Tuesday, May 12, 2015

A Fool and His Money

Have you ever been cheated out of money?

Whether a small overcharge in a store or a major scam, being cheated leaves you poorer and often feeling like a fool.

I was recently looking for rental homes on the Oregon coast when I ran across this beauty:

Nice, eh? The stated location didn't match the things the ad said were in walking distance, but I thought it was an oversight or maybe the owners take very long walks.

I emailed, telling them a little about myself and asking a few questions about the home and lease terms.
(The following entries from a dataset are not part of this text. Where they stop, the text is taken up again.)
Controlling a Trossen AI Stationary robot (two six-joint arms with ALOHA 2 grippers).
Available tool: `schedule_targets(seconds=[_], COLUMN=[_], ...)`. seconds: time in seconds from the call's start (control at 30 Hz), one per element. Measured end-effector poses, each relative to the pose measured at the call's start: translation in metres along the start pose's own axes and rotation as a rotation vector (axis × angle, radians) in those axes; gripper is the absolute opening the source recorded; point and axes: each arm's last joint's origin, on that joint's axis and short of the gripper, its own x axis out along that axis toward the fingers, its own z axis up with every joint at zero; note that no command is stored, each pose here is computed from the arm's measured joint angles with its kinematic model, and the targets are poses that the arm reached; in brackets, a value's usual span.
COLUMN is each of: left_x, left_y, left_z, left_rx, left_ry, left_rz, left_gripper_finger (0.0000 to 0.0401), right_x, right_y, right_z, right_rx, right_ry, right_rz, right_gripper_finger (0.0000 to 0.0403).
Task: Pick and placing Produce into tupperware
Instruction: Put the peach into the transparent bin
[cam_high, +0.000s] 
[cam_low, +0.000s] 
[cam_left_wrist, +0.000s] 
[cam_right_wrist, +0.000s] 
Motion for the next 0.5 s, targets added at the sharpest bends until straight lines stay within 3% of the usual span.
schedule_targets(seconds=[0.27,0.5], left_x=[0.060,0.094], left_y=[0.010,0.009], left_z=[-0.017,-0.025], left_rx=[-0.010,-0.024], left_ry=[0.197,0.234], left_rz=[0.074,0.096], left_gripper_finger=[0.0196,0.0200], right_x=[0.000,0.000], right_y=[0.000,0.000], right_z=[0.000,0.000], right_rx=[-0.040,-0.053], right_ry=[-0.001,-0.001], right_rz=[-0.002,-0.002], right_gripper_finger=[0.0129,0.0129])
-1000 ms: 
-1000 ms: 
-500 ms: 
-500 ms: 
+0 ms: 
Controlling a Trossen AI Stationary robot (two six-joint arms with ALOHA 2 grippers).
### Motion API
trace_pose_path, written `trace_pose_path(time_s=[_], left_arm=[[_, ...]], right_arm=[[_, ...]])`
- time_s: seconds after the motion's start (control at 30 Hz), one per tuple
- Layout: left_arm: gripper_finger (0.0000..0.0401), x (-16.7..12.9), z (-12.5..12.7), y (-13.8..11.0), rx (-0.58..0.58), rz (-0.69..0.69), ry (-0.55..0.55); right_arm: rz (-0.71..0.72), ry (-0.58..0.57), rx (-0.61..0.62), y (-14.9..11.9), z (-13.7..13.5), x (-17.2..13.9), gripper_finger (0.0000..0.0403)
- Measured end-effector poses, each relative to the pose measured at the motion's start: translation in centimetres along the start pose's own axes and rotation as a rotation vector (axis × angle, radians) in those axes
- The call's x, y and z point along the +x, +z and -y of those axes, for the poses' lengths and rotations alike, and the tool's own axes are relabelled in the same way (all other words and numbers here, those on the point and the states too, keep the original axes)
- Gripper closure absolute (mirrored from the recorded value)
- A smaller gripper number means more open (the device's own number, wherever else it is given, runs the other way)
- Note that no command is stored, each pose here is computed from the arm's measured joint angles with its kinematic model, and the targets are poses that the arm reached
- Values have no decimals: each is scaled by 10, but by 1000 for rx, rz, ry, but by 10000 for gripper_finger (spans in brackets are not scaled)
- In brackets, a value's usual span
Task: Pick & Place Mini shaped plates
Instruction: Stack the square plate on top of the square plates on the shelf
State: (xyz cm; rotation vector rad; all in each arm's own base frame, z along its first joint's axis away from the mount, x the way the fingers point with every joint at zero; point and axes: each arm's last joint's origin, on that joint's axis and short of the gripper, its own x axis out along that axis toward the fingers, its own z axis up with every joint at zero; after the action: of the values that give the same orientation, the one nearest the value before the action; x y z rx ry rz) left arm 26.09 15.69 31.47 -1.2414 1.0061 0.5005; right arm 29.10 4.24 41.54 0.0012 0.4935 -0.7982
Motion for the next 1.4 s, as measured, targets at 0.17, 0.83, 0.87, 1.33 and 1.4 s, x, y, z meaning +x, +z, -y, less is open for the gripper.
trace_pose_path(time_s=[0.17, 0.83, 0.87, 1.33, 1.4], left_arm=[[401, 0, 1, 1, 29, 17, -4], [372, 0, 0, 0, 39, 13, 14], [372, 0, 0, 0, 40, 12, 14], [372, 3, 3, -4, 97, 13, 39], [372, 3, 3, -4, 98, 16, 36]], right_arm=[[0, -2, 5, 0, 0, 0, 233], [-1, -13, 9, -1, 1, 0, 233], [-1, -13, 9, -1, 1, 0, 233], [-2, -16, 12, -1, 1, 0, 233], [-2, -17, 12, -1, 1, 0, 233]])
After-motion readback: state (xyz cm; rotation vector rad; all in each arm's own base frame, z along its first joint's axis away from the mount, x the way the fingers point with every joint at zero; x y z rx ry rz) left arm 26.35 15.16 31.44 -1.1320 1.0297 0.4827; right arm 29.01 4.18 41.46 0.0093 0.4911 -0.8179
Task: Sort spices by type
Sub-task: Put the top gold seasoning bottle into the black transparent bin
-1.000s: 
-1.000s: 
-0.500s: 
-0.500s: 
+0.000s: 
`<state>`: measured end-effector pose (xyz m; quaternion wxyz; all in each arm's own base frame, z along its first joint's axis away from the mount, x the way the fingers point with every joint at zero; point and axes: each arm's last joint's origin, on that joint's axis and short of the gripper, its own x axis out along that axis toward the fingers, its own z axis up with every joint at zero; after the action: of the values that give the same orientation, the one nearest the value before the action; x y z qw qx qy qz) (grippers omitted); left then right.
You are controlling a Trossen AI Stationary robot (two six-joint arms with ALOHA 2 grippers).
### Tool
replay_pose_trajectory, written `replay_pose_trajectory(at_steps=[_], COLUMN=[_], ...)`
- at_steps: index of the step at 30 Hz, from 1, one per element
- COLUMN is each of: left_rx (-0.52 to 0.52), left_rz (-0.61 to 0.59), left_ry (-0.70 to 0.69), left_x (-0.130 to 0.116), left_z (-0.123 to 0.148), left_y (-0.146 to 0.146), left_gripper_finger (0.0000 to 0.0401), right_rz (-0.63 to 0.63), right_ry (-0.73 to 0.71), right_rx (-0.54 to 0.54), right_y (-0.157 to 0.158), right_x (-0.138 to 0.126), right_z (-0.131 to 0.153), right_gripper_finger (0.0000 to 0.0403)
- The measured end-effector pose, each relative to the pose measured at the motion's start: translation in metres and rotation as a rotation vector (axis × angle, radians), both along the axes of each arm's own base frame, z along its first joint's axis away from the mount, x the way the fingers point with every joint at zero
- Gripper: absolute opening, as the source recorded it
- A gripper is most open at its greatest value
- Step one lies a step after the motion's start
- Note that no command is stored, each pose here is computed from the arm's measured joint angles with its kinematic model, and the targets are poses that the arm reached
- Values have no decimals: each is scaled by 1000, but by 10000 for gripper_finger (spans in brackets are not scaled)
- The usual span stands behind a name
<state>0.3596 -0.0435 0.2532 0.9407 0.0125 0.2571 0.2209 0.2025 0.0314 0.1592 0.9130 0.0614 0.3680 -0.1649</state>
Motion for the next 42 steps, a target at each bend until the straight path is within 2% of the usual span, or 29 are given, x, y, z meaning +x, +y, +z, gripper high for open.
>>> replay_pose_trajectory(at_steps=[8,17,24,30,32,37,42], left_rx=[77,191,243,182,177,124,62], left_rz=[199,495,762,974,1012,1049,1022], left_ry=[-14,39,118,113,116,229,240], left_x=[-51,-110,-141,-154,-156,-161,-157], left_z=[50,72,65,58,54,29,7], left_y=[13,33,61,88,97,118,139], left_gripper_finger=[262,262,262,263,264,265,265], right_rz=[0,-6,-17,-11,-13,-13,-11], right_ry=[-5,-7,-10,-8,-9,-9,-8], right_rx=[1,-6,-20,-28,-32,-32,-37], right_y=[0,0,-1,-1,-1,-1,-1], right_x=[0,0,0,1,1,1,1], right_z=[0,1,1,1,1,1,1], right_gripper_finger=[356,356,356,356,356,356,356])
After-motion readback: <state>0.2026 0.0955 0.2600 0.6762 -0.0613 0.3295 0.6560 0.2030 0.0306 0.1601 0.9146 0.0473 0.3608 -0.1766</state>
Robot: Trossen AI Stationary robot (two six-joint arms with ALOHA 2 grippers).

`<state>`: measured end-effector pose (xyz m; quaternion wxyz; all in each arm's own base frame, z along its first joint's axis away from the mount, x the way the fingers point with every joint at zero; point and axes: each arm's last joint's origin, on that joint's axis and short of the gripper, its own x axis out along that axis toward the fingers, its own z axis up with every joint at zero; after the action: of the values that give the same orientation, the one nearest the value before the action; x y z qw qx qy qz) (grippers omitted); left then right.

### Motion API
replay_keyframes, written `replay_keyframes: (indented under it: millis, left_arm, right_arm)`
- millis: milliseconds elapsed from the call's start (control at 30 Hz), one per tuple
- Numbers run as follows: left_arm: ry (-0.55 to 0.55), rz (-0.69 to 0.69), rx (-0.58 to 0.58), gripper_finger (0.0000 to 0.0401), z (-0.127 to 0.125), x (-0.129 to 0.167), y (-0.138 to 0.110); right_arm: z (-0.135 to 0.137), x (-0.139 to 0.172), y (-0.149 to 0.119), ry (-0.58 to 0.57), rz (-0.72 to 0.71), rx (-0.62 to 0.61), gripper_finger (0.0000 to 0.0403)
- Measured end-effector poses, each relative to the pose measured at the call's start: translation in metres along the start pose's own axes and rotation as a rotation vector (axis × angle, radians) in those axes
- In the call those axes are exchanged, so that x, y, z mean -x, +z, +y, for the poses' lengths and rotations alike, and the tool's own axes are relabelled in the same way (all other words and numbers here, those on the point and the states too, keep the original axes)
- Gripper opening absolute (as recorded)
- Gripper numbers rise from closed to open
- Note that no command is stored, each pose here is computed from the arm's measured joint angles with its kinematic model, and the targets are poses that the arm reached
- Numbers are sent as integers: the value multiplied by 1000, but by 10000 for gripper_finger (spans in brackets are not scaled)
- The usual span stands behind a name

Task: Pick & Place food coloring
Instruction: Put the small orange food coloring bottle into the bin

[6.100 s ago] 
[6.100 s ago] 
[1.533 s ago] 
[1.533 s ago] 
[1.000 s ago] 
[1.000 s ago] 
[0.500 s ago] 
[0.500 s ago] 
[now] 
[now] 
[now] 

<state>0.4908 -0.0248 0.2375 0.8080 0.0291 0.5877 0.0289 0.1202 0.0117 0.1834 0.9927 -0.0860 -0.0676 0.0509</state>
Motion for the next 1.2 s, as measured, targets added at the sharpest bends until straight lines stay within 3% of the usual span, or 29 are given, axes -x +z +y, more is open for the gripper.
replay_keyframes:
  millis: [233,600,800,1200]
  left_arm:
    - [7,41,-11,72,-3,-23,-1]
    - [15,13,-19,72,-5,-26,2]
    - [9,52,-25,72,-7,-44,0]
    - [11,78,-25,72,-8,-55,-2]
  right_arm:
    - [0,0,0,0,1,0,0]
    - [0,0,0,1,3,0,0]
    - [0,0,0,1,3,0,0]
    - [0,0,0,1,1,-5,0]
I received a long response, mostly about the "good character" of the owner and how he's a "true man of God." He suggested I drive by (although I'd already told him I live states away), ignore the for sale sign, as the realtor would remove it, and let him know. He would then send his "questionnaire."

He gave me the street address. The house is on every real estate site imaginable, and the price dropped the day he told me the sign would be removed.

I replied saying that I had a friend drive by and it looked great. He sent me his "questionnaire" and some of his "missionary photos." A lovely family! His questionnaire included a request for photos of my family. Standard stuff, right? And of course he wanted to know when I plan to pay the deposit and first month's rent.

My friend Tonia shared a tweet with me today that said a new book was unique because it "combed genres." I couldn't help but reply by tweeting that combing genres is unique indeed. Personally, I prefer to brush mine.

Then I went to Amazon to check out the preview. The author thanked his editor in the front matter, and then the party started.

"... his remarkably fit bronze body is against mines."

"I shout to the top of my lungs not giving a damn what my neighbors can hear me."

"I see plucked red and white rose pedals."

Oh, hell, this is bad. Very bad. If the errors aren't enough, there are also gems like, "I sit cradled in his arms as he munches on my goodies." And, of course, the narrators name is Ms. Fux.

I looked up the editor. She has an LLC for her PROfessional editing biz. God help us all.

So. Whatever you hope to accomplish, please do your homework first.


  1. That cartoon...dying!!! And Ms. Fux! Bahahaha! I'm so glad you're wise to the asshats and not getting ripped off!